> **Exercise requirements**: Search the listing for the word "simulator" and copy every line where it turns up.

> **Stored data**:
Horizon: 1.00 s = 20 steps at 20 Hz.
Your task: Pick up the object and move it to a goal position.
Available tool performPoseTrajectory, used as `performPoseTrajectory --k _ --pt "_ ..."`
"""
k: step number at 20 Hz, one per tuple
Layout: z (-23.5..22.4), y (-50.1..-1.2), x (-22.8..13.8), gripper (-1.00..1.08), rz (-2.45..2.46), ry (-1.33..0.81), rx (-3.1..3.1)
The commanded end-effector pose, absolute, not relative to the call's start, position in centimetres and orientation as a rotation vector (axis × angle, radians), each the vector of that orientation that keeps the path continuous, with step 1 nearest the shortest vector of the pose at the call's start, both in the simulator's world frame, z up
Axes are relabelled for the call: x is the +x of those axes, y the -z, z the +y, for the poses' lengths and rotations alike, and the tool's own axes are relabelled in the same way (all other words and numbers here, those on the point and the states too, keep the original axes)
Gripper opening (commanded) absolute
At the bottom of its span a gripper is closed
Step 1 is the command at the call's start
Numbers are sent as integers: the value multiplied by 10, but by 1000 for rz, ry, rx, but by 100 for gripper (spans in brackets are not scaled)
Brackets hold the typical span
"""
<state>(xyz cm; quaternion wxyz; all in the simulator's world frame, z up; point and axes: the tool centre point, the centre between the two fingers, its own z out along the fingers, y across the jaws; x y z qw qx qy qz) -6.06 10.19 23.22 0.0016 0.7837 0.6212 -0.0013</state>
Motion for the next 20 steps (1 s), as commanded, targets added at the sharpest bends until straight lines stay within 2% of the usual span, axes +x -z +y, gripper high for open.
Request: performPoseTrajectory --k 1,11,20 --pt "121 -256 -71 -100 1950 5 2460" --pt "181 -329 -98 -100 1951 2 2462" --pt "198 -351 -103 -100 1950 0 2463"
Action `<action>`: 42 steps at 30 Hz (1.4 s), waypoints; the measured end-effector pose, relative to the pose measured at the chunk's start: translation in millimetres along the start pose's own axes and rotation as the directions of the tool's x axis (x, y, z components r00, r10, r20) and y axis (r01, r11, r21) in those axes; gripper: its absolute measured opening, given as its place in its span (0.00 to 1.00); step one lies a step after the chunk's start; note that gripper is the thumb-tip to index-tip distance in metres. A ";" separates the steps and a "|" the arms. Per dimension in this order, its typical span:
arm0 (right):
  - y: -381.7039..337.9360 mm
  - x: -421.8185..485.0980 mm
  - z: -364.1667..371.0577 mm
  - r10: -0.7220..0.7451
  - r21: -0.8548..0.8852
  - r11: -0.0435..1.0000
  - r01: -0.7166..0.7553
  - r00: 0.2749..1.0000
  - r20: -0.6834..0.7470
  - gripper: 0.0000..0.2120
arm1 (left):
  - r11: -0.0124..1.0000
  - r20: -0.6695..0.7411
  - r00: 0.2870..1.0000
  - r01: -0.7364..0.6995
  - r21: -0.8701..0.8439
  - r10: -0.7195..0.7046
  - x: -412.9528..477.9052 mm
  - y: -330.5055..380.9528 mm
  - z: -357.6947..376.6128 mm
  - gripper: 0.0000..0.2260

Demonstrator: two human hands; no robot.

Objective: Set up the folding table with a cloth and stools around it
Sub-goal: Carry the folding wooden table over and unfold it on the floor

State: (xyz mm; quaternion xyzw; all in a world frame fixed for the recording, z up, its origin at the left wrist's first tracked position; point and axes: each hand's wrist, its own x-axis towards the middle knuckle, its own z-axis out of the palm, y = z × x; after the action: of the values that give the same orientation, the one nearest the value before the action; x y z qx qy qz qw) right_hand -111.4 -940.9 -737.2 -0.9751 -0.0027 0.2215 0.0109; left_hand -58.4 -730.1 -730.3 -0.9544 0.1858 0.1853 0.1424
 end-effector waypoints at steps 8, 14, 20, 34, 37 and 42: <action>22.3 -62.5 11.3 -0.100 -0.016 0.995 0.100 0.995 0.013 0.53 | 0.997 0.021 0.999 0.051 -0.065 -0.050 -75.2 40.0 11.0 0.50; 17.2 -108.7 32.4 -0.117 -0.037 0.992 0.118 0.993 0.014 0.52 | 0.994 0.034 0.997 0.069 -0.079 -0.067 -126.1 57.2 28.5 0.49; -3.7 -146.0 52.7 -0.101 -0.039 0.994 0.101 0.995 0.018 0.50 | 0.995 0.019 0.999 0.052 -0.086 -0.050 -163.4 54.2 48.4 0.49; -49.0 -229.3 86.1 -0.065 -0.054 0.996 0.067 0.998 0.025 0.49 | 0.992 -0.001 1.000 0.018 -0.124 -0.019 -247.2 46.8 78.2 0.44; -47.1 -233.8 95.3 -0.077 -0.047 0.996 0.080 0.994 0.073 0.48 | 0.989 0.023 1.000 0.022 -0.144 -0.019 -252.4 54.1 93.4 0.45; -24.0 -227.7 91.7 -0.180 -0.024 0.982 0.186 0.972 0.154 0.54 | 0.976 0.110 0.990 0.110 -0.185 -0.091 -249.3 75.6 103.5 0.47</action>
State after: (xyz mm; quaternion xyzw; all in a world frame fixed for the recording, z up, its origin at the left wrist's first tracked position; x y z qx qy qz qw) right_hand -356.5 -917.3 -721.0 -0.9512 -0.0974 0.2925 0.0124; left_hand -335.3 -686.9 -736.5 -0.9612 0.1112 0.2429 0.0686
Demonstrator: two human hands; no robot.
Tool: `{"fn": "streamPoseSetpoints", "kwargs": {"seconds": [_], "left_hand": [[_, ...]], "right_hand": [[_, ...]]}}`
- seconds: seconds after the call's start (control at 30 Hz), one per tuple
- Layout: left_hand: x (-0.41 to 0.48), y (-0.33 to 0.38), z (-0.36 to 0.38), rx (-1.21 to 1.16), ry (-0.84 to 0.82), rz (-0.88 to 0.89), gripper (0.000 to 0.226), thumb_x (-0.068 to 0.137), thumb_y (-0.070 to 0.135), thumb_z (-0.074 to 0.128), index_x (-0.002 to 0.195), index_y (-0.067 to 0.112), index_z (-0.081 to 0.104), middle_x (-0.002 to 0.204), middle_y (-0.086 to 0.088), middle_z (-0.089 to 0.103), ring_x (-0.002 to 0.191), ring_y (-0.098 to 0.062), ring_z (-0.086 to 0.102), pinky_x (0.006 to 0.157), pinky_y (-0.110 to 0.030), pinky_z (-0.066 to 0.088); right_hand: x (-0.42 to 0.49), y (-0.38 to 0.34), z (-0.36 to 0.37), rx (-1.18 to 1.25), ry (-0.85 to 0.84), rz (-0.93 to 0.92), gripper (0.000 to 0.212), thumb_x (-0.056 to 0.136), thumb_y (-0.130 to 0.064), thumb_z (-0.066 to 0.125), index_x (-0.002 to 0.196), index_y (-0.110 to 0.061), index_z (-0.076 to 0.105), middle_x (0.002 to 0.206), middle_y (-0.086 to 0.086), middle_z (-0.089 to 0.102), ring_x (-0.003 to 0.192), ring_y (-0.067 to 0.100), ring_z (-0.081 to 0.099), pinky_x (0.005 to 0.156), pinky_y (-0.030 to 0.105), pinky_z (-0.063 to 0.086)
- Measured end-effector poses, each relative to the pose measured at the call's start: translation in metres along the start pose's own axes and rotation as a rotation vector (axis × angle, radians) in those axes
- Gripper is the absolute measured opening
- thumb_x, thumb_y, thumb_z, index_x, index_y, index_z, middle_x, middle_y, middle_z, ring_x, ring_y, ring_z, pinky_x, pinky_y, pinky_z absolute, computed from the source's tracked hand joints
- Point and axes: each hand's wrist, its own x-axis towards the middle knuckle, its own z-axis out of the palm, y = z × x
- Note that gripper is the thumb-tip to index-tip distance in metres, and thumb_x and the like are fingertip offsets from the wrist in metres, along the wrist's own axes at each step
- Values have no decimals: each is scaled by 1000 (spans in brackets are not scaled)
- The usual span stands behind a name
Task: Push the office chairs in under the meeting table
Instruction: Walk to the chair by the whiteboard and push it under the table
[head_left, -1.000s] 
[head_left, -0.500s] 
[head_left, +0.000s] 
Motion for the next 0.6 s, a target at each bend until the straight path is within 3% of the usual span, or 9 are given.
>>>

> **Completed exercise**:
The commanded end-effector pose, absolute, not relative to the call's start, position in centimetres and orientation as a rotation vector (axis × angle, radians), each the vector of that orientation that keeps the path continuous, with step 1 nearest the shortest vector of the pose at the call's start, both in the simulator's world frame, z up
<state>(xyz cm; quaternion wxyz; all in the simulator's world frame, z up; point and axes: the tool centre point, the centre between the two fingers, its own z out along the fingers, y across the jaws; x y z qw qx qy qz) -6.06 10.19 23.22 0.0016 0.7837 0.6212 -0.0013</state>

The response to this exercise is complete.